Shortly after our second son was born, he developed a severe respiratory infection.  His oxygen level hovered, at times, in very dangerous levels.   Our family physician lived in our neighborhood.  He debated hospitalizing our young son but, knowing us and being willing to come by our house anytime we called, he allowed us to keep our son at home.  We were both exhausted.  At one point, late in the evening, I fell asleep on the couch.  When I awoke I looked across the room.  There, sitting in our recliner was my wife.  She held our son to her chest.  He slept soundly under her watchful gaze, his fist hours of restful sleep in days.

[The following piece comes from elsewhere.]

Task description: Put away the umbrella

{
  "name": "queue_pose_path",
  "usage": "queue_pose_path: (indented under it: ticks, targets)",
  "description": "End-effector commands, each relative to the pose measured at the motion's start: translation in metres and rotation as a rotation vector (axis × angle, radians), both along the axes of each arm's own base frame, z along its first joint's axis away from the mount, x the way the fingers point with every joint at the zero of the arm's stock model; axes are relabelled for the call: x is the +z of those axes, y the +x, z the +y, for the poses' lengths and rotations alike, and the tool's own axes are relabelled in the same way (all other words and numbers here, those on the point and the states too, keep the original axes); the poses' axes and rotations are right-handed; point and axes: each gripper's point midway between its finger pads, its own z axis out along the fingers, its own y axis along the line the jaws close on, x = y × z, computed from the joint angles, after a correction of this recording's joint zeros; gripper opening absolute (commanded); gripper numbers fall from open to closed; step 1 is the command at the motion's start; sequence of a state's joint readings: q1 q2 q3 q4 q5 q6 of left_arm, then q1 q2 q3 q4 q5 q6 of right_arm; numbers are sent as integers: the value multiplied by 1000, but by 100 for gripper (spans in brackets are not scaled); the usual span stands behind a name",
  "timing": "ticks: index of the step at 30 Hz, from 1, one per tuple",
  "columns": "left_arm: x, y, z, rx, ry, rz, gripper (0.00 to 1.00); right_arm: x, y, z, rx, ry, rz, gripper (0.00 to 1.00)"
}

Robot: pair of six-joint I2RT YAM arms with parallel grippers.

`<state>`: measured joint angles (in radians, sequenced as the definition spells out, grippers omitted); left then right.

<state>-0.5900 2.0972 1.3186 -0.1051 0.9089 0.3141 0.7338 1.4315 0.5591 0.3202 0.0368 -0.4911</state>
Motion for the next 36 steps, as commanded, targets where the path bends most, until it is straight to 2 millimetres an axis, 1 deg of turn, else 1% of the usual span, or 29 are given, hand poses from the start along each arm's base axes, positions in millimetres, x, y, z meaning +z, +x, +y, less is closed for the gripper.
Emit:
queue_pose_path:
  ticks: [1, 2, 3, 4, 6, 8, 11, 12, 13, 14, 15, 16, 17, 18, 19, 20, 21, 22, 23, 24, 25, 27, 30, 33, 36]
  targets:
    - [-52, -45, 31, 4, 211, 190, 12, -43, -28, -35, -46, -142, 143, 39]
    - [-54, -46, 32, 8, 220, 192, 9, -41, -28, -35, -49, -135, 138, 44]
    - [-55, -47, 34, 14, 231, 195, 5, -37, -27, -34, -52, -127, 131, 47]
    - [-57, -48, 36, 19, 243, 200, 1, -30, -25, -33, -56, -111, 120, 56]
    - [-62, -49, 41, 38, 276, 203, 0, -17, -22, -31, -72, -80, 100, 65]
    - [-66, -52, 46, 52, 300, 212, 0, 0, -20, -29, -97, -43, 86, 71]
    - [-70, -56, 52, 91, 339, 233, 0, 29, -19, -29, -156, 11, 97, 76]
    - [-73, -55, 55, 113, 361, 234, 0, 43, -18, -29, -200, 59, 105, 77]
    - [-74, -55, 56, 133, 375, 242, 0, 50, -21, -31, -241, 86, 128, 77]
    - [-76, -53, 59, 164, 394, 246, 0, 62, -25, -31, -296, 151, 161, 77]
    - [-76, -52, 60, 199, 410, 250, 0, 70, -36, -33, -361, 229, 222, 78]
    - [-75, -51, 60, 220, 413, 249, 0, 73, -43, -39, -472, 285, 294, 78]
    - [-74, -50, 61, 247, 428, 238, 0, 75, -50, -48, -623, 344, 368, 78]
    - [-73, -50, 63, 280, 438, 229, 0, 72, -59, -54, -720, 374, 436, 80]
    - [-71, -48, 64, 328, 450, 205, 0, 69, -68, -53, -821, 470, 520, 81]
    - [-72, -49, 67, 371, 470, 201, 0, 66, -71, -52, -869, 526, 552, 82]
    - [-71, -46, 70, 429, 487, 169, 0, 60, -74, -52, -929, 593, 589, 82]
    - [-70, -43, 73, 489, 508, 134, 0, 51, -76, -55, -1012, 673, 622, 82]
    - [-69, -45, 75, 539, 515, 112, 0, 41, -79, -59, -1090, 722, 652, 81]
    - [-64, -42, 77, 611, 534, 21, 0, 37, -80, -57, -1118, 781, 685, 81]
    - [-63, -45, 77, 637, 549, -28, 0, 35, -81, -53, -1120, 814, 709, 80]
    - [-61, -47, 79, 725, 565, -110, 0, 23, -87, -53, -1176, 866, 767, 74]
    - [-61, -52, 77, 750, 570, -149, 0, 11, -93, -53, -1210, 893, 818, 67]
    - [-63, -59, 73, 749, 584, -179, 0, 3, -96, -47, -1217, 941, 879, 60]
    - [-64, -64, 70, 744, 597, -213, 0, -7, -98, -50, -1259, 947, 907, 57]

I looked at the two of them for the longest time trying to fathom the mystery of a mother’s love.  She would not close her eyes, she would not move while her child lay sleeping. 
Last Wednesday would have been my brother’s 49th birthday.  I sent my folks a card and called Thursday.  My mother wept when she spoke to me.  “Yesterday was tough,” she told me.  I get that.  She carried that child.  She birthed that child.  She was there when her baby breathed his last.

Thanksgiving is here.   The past few months have given me a new perspective on life, a new sense of hope.   I am thankful for this experience.  More than anything, I’m thankful that my eyes have been opened about my mom.